`size_hint` for `Display` and other `fmt` traits?

I wonder if there's any good reason against adding size_hint to fmt traits. Here's a motivating use case:

serde has a serialize_str method for serializing strings and also collect_str method which can be used to serialize Display. collect_str has default impl that allocates a String and passes it to serialize_str.

We have a format that serializes as hex string (when human readable). We can pre-compute the length so if the serializer allocates anyway, it'd be preferable if we did it ourselves with the correct capacity. However if the serializer is overridden to not allocate we should prefer collect_str.

The problem is we don't know which serializer we deal with. My guess is there are multiple similar cases across ecosystem and they would be nicely resolved by adding a method to the trait:

/// Returns the range of expected byte sizes when formatted as UTF-8.
fn size_hint(&self) -> (usize, Option<usize>) {
    (0, None)
}

The method is very similar to that on Iterator. This should be backwards-compatible since the method has a sane default.

3 Likes

I remember seeing a discussion at some point that the upper bound of Iterator::size_hints is essentially never really used in practice; another potential concern is that the name “hint” is weaker than the actual requirement that it’s (at least for Iterators) considered a logic error, i.e. a bug, if an Iterator’s size_hint returns incorrect bounds.

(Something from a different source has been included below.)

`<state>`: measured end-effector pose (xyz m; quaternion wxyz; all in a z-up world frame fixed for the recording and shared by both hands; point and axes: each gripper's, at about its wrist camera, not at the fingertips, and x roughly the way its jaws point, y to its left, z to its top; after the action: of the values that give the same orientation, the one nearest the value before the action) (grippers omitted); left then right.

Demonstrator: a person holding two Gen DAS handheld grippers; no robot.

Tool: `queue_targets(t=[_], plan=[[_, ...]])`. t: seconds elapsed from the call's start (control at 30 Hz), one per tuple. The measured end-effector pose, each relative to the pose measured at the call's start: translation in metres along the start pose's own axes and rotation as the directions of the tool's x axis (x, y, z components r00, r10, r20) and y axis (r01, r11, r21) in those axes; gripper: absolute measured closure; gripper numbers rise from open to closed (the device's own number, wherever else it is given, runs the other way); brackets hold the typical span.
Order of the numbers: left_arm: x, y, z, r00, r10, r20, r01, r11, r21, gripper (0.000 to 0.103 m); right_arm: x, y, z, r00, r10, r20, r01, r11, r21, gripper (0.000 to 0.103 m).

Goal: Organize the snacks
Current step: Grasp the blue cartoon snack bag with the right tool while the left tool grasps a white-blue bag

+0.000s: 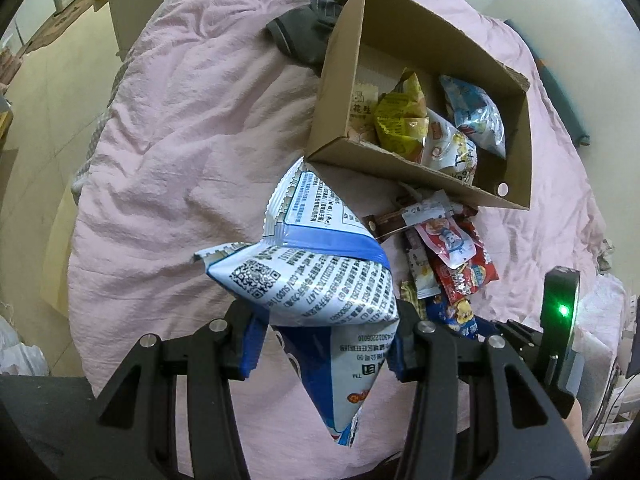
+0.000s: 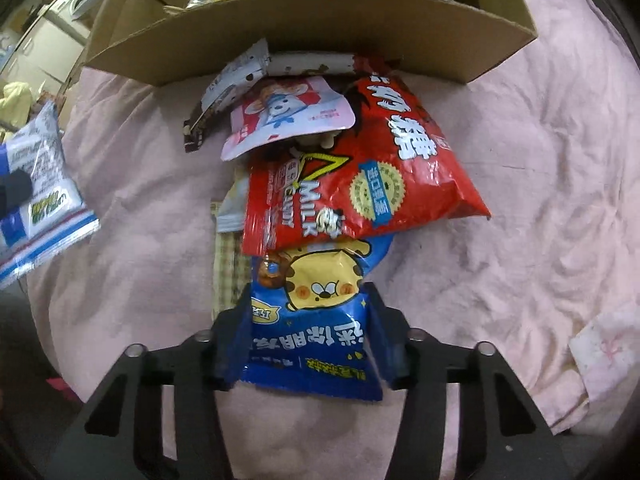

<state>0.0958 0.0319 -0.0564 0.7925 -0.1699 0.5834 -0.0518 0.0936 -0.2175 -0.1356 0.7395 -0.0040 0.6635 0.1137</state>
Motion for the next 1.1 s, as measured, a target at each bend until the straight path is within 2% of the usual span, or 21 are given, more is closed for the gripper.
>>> queue_targets(t=[0.33, 0.5, 0.57, 0.6, 0.7, 0.77, 0.9, 1.1], plan=[[-0.002, -0.008, 0.001, 1.000, -0.001, -0.002, 0.001, 1.000, 0.014, 0.058, -0.029, 0.001, -0.038, 0.993, 0.113, -0.038, -0.112, 0.993, 0.024, 0.055], [-0.001, -0.009, -0.001, 1.000, 0.015, 0.005, -0.015, 1.000, 0.023, 0.058, -0.059, 0.010, -0.051, 0.992, 0.125, 0.023, -0.125, 0.992, 0.007, 0.055], [0.000, -0.007, 0.000, 1.000, 0.027, 0.011, -0.027, 0.999, 0.023, 0.058, -0.075, 0.008, -0.049, 0.986, 0.136, 0.091, -0.136, 0.991, -0.006, 0.055], [0.000, -0.006, 0.000, 0.999, 0.032, 0.015, -0.032, 0.999, 0.020, 0.058, -0.083, 0.008, -0.048, 0.982, 0.135, 0.133, -0.134, 0.991, -0.014, 0.055], [-0.002, -0.002, 0.001, 0.999, 0.035, 0.034, -0.035, 0.999, 0.008, 0.058, -0.111, 0.002, -0.050, 0.950, 0.142, 0.279, -0.142, 0.990, -0.020, 0.055], [-0.005, -0.002, 0.001, 0.998, 0.040, 0.054, -0.041, 0.999, 0.014, 0.058, -0.121, -0.003, -0.050, 0.936, 0.145, 0.322, -0.150, 0.989, -0.009, 0.055], [-0.011, -0.006, 0.002, 0.993, 0.067, 0.095, -0.072, 0.997, 0.042, 0.058, -0.129, -0.012, -0.042, 0.908, 0.172, 0.382, -0.181, 0.983, -0.013, 0.055], [-0.015, -0.010, 0.005, 0.984, 0.091, 0.150, -0.100, 0.993, 0.056, 0.058, -0.120, -0.026, -0.016, 0.882, 0.192, 0.430, -0.208, 0.978, -0.011, 0.055]])
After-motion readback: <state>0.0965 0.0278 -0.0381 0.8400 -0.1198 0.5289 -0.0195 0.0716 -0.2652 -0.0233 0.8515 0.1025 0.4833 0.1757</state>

With this in mind, perhaps a different method name, and also a single usize lower-bound-only return value could make sense.

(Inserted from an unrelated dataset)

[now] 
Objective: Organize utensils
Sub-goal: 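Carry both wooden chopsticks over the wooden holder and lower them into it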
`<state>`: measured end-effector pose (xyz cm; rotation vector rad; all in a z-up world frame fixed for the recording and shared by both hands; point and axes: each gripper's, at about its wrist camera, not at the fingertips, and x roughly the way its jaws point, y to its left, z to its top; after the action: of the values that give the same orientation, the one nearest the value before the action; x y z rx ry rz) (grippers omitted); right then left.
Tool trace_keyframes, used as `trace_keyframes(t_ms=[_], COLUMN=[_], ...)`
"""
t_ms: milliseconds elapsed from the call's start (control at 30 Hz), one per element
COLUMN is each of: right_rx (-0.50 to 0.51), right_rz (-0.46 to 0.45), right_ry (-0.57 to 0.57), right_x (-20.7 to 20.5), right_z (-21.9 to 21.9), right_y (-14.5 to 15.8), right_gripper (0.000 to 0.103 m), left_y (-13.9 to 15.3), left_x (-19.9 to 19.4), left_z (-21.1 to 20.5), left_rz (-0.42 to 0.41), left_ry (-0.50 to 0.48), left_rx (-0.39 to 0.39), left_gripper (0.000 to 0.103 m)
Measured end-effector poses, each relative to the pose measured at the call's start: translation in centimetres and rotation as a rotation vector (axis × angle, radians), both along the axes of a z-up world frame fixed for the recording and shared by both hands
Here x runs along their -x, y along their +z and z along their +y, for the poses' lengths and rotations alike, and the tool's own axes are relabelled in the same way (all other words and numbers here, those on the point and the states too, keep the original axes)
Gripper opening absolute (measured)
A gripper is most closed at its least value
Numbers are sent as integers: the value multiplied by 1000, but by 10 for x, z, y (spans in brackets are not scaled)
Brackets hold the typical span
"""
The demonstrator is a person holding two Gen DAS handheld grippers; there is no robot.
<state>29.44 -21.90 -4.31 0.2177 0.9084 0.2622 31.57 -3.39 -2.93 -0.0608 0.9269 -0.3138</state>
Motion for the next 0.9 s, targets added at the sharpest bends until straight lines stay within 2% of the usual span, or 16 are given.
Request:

There is an existing estimated_capacity that is used when you std::fmt::format:

That mentions it is neither upper or lower bound, just a number to use based on the static string length.

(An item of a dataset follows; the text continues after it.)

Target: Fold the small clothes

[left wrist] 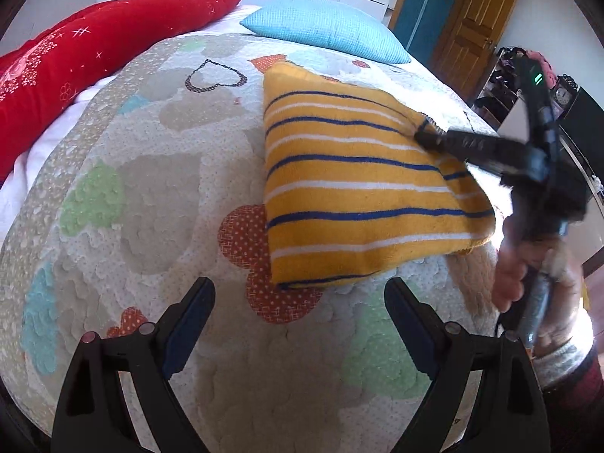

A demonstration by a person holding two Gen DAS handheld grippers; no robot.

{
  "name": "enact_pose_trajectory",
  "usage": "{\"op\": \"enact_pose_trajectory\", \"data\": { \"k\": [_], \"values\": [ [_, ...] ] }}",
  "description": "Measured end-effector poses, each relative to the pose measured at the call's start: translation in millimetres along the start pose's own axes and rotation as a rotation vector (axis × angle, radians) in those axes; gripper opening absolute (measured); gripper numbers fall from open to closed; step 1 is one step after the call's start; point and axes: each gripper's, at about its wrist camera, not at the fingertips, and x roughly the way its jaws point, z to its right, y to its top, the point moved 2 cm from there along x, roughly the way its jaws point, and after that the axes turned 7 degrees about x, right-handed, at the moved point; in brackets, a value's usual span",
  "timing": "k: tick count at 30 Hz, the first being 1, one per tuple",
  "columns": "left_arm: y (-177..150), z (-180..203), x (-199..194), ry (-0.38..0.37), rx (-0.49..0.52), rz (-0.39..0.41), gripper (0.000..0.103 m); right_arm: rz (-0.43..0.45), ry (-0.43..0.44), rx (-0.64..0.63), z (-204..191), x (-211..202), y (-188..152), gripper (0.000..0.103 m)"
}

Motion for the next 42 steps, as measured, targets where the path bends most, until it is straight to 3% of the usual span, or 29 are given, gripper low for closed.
{"op": "enact_pose_trajectory", "data": {
  "k": [5,7,11,14,17,20,25,31,36,38,42],
  "values": [
    [-4,-24,1,0.010,-0.042,0.011,0.091,0.031,-0.030,-0.047,13,-17,-29,0.021],
    [-5,-34,4,-0.004,-0.077,0.007,0.091,0.019,-0.053,-0.067,20,-25,-40,0.033],
    [-12,-46,4,-0.010,-0.115,0.000,0.091,0.000,-0.029,-0.023,32,-44,-53,0.033],
    [-15,-53,1,0.013,-0.135,0.009,0.091,0.089,-0.051,-0.055,14,-72,-56,0.033],
    [-18,-60,-3,0.023,-0.164,0.020,0.091,0.122,0.042,-0.105,-22,-83,-57,0.033],
    [-20,-62,-8,0.035,-0.168,0.023,0.091,0.065,0.146,-0.140,-60,-64,-65,0.031],
    [-27,-65,-16,0.084,-0.136,0.028,0.091,-0.090,0.139,-0.204,-91,-3,-96,0.029],
    [-31,-63,-11,0.092,-0.106,0.022,0.091,0.001,0.106,-0.242,-99,-33,-73,0.029],
    [-34,-56,-11,0.102,-0.077,0.018,0.091,0.005,0.036,-0.176,-93,-1,-35,0.029],
    [-34,-58,-14,0.123,-0.074,0.022,0.091,-0.024,-0.006,-0.169,-88,21,-34,0.029],
    [-34,-64,-17,0.137,-0.083,0.024,0.091,0.028,-0.028,-0.207,-89,10,-48,0.032]
  ]
}}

I wonder why it's never used. I would expect this code to be reasonable:

let (min, max) = iter.size_hint();
let mut vec = Vec::with_capacity(max.unwrap_or(min));

One could probably also use reserve() vs reserve_exact depending on whether there's max.

Anyway, specific details are not the point of my post. :slight_smile:

I tried; it turned out not to help. See https://internals.rust-lang.org/t/is-size-hint-1-ever-used/8187?u=scottmcm.

I didn't look deeply into it, but it might be that all the calculations for the max optimize away when they're unused. So the work for all that code might not be worth occasionally saving one doubling.

That's probably a bad idea, because a filter has a size_hint of (0, Some(n)), but reserving the whole space is often going to be a huge overallocation.

I would definitely like to see something like Iterator::reserve_suggestion that's just a single value where it's not a logic error for it to be wrong, just a perf/memory issue if it's inappropriate somehow -- basically exactly that comment on estimated_capacity.

7 Likes

It'd be awesome if filter's hint (success ratio) could be computed from runtime data, similar to profile-guided optimization.